So I added a lean_exe (again from the original lakefile.lean content):

@[defaultTarget]
lean_exe t {
  root := `Main
}

And it builds fine, but the package warning is no longer there: is it deprecated or not? And if I removed the package and kept the lean_exe, I get the following error: error: configuration file is missing a package declaration. So it may not be deprecated after all?

Now, if I add lean_libback and have the original lakefile.lean created by the new command, it also builds fine. However, I see no difference in the generated files. Should lean_lib produce a .so or something like that?

I also see that changing the package name in package t breaks the build, so it seems that t maps to a folder named T containing nested .lean files or a T.lean file (or both?). So I guess that gives me the meaning of package!

Next, how do package's are mapped to lean_exe/lean_lib. Do all package's in a lakefile.lean contribute to generated exes/libs? Or is there a way to mix and match?
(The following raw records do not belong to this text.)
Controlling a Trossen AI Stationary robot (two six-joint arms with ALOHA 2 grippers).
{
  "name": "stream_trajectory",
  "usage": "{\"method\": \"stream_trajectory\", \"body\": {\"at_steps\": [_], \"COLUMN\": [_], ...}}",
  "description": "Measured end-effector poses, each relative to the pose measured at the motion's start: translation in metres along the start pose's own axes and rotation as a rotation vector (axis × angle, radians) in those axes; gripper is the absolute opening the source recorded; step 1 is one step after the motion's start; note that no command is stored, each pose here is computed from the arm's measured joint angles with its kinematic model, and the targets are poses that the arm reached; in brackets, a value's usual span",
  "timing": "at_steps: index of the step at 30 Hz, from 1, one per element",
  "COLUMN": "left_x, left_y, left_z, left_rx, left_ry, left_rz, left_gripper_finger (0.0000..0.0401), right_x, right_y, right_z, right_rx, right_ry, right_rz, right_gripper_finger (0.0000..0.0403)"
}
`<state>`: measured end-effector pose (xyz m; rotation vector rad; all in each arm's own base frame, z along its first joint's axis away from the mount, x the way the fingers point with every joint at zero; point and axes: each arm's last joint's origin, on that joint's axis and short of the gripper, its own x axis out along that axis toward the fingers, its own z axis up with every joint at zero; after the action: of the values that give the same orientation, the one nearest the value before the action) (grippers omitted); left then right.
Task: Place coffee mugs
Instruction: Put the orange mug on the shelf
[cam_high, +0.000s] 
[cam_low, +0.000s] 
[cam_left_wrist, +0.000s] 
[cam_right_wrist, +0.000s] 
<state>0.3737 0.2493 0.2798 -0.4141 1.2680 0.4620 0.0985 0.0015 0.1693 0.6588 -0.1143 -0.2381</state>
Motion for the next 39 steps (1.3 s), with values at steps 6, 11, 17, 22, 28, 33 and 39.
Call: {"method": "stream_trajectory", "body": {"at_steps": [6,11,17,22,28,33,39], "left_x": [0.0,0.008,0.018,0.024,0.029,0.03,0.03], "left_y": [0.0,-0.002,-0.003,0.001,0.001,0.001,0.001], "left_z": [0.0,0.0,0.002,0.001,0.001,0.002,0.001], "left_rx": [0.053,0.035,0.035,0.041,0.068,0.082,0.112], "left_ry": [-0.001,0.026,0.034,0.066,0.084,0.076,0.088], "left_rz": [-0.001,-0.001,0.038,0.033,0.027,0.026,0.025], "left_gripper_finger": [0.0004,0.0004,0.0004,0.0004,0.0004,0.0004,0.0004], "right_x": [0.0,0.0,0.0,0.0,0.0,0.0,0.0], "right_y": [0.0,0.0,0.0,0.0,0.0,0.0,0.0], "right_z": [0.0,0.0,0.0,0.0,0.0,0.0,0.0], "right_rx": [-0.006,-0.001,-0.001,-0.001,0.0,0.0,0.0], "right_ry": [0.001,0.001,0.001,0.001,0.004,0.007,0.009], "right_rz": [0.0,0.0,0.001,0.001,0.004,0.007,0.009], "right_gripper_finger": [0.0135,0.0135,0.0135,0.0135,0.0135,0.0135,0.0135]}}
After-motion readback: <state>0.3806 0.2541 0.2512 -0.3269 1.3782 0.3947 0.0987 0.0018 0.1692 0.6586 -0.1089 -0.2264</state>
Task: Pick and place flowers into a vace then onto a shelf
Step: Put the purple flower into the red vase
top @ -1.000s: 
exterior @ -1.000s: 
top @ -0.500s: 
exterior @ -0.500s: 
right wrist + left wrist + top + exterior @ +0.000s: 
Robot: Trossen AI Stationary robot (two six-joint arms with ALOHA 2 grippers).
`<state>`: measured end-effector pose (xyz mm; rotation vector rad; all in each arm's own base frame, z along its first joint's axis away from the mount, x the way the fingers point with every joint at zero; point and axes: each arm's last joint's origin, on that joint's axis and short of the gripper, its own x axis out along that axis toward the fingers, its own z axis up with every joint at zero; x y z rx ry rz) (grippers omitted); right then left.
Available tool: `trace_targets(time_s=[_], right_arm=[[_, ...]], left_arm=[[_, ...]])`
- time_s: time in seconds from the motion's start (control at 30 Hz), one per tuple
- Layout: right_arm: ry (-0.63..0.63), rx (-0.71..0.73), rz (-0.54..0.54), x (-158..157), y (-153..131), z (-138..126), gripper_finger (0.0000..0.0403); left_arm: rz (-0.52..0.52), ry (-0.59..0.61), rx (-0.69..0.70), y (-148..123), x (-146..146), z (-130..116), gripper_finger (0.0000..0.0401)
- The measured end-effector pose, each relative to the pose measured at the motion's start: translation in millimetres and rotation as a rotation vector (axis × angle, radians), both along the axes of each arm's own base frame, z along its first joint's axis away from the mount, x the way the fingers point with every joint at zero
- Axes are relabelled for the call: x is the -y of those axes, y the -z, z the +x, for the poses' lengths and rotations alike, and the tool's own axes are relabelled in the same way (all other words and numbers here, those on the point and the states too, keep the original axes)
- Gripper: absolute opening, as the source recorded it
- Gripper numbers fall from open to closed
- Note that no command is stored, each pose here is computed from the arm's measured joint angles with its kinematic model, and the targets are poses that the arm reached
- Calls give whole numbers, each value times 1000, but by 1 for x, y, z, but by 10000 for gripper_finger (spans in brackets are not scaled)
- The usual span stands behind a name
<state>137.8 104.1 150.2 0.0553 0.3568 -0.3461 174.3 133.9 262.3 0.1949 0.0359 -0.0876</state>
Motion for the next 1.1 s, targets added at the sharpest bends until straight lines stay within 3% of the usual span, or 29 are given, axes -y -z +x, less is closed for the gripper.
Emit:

For now, sorry for the length of this message.

Yuri de Wit (Jun 21 2022 at 01:38):

Btw, after renaming package to an inexistent (say t2 instead of t), I get an error that T is an unknown package, which makes sense. But shouldnt there be at least a warning that the t2 package does not exist?

Yuri de Wit (Jun 21 2022 at 01:39):

Finally, should I instead open an issue in the repo?

Mac (Jun 21 2022 at 01:54):

Yuri de Wit said:

Mac , first of all, I am impressed with limited experience with Lake so far. Well done!

Thanks! :big_smile:

Yuri de Wit said:

I can´t claim I knew Lake before this change so this may not have anything to do with the latest update per-se.

Ah, yeah, this may be the pain point here. All the deprecation warnings were designed to make migration easy, but I can definitely see that they may be confusing if you aren't already familiar with the feature being deprecated.

Basically, before v3.1, each package could only have the equivalent of exactly 1 lean_lib and 1 lean_exe . The settings for these two targets were (and still technically are) embedded into the package configuration. Lake intelligently (maybe a bit too intelligently) deduced the initial configuration of these two targets from the package name (e.g., the lean_lib target is the upper camel case version of the name and the lean_exe target was package name's exactly with a root of Main).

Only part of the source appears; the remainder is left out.